### Try it
Print the whole listing exactly.

### Dataset excerpt

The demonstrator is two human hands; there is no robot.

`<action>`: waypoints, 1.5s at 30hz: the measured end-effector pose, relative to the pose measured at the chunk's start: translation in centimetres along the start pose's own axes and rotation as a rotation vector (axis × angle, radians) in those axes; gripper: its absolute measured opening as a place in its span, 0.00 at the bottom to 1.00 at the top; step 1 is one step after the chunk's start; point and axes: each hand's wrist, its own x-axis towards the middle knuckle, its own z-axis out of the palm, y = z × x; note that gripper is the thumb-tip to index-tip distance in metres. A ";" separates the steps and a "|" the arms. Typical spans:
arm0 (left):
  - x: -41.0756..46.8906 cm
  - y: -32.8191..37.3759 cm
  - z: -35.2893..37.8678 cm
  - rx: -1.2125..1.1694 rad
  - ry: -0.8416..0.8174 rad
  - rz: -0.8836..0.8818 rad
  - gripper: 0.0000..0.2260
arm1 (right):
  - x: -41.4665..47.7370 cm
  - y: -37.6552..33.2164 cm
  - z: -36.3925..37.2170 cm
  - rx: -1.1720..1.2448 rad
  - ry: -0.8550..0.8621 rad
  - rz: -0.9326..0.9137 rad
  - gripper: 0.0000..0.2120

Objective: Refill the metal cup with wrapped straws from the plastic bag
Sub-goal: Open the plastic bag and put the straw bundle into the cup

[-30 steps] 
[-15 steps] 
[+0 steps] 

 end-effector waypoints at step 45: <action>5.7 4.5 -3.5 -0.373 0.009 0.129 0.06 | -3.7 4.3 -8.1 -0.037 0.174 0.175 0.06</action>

### Your response
The demonstrator is two human hands; there is no robot.

`<action>`: waypoints, 1.5s at 30hz: the measured end-effector pose, relative to the pose measured at the chunk's start: translation in centimetres along the start pose's own axes and rotation as a rotation vector (axis × angle, radians) in those axes; gripper: its absolute measured opening as a place in its span, 0.00 at the bottom to 1.00 at the top; step 1 is one step after the chunk's start; point and axes: each hand's wrist, its own x-axis towards the middle knuckle, its own z-axis out of the palm, y = z × x; note that gripper is the thumb-tip to index-tip distance in metres. A ";" separates the steps and a "|" the arms. Typical spans:
arm0 (left):
  - x: -41.0756..46.8906 cm
  - y: -32.8191..37.3759 cm
  - z: -35.2893..37.8678 cm
  - rx: -1.2125..1.1694 rad
  - ry: -0.8416..0.8174 rad
  - rz: -0.8836..0.8818 rad
  - gripper: 0.0000..0.2260
arm1 (right):
  - x: -41.4665..47.7370 cm
  - y: -37.6552..33.2164 cm
  - z: -36.3925..37.2170 cm
  - rx: -1.1720..1.2448 rad
  - ry: -0.8550..0.8621 rad
  - rz: -0.9326..0.9137 rad
  - gripper: 0.0000..0.2120

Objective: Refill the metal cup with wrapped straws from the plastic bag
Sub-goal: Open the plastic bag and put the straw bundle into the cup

[-30 steps] 
[-15 steps] 
[+0 steps] 

 end-effector waypoints at step 45: <action>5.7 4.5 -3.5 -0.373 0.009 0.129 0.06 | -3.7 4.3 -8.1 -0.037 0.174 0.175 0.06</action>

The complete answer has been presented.